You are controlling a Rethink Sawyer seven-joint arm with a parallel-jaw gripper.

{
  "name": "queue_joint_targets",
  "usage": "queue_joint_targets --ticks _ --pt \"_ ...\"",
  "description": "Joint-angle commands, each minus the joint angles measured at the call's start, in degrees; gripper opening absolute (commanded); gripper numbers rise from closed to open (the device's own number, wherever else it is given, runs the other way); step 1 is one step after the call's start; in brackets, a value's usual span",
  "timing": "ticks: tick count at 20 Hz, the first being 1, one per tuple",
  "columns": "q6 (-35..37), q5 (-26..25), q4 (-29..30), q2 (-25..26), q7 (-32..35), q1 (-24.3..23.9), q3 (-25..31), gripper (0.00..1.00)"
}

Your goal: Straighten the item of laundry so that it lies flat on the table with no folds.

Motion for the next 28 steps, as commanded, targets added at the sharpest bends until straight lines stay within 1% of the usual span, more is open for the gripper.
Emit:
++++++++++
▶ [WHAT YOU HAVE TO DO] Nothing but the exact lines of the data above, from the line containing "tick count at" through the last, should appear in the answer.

▶ [EXERCISE SOLUTION]
  "timing": "ticks: tick count at 20 Hz, the first being 1, one per tuple",
  "columns": "q6 (-35..37), q5 (-26..25), q4 (-29..30), q2 (-25..26), q7 (-32..35), q1 (-24.3..23.9), q3 (-25..31), gripper (0.00..1.00)"
}

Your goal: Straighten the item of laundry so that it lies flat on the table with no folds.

Motion for the next 28 steps, as commanded, targets added at the sharpest bends until straight lines stay within 1% of the usual span, more is open for the gripper.
Emit:

There is nothing further to this answer.